What needs to be done: Reproduced exactly, the lines from the start of the material through the line containing "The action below" should be the whole answer, with pictures excluded.

### Given material

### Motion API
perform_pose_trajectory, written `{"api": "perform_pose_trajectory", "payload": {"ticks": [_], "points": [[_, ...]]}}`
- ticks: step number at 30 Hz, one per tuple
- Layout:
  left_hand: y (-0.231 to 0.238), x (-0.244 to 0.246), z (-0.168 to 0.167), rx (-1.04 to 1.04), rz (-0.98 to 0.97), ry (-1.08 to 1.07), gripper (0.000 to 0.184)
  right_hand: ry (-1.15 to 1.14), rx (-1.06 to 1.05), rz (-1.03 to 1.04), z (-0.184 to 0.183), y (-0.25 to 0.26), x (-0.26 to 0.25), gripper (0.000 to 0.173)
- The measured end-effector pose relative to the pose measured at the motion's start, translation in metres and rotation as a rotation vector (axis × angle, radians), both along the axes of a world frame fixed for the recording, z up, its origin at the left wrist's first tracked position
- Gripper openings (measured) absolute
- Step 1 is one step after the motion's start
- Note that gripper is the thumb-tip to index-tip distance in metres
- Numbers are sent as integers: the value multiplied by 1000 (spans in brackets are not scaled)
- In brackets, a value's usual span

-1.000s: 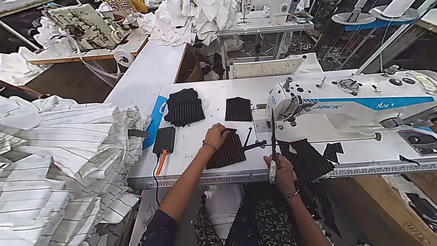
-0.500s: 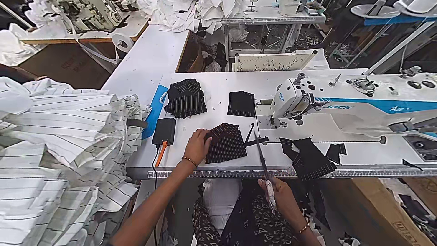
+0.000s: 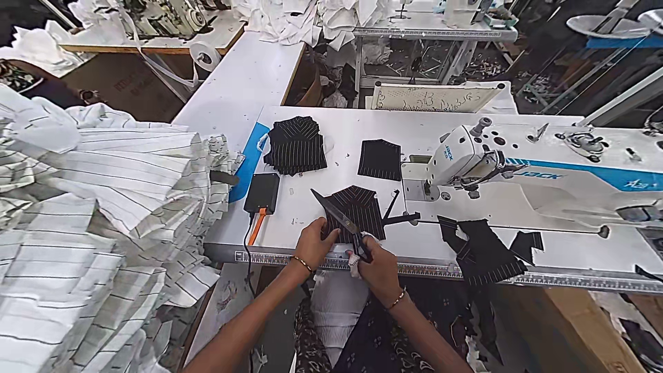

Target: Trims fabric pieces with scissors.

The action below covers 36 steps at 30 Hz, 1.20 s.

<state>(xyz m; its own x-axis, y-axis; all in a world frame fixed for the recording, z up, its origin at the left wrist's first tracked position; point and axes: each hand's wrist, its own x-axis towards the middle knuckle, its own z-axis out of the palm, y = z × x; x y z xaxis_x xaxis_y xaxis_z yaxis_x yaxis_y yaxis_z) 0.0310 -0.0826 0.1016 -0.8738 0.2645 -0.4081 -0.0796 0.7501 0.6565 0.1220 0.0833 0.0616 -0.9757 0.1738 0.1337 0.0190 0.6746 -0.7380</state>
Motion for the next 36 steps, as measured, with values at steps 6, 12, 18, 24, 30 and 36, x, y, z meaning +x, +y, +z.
{"api": "perform_pose_trajectory", "payload": {"ticks": [6, 12, 18, 24, 30, 36], "points": [[-5, 7, 3, 612, 184, -61, 19, 191, -10, -97, -18, -8, -10, 22], [-1, 39, -31, 33, -464, 544, 30, 187, -180, -219, -8, 4, -21, 13], [43, 12, -31, 13, -490, 398, 36, 238, -318, -245, 8, 12, -17, 12], [69, -9, -9, -296, -525, 22, 51, 382, -257, -396, 21, 61, 15, 19], [70, -21, -26, -129, -574, 226, 62, 282, -219, -534, 4, 86, 50, 15], [66, -24, -37, -136, -696, 319, 63, 109, -115, -537, 2, 93, 87, 21]]}}
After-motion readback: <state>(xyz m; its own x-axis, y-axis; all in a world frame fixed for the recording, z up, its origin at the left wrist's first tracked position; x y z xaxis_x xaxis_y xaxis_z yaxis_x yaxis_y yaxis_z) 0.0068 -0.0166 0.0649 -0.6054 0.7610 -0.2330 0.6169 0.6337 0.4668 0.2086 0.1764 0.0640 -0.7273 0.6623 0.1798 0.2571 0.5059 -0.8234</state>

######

Solution below:
### Motion API
perform_pose_trajectory, written `{"api": "perform_pose_trajectory", "payload": {"ticks": [_], "points": [[_, ...]]}}`
- ticks: step number at 30 Hz, one per tuple
- Layout:
  left_hand: y (-0.231 to 0.238), x (-0.244 to 0.246), z (-0.168 to 0.167), rx (-1.04 to 1.04), rz (-0.98 to 0.97), ry (-1.08 to 1.07), gripper (0.000 to 0.184)
  right_hand: ry (-1.15 to 1.14), rx (-1.06 to 1.05), rz (-1.03 to 1.04), z (-0.184 to 0.183), y (-0.25 to 0.26), x (-0.26 to 0.25), gripper (0.000 to 0.173)
- The measured end-effector pose relative to the pose measured at the motion's start, translation in metres and rotation as a rotation vector (axis × angle, radians), both along the axes of a world frame fixed for the recording, z up, its origin at the left wrist's first tracked position
- Gripper openings (measured) absolute
- Step 1 is one step after the motion's start
- Note that gripper is the thumb-tip to index-tip distance in metres
- Numbers are sent as integers: the value multiplied by 1000 (spans in brackets are not scaled)
- In brackets, a value's usual span

-1.000s: 
-0.500s: 
+0.000s: 

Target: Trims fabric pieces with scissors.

The action below covers 36 steps at 30 Hz, 1.20 s.

The output requires no additions.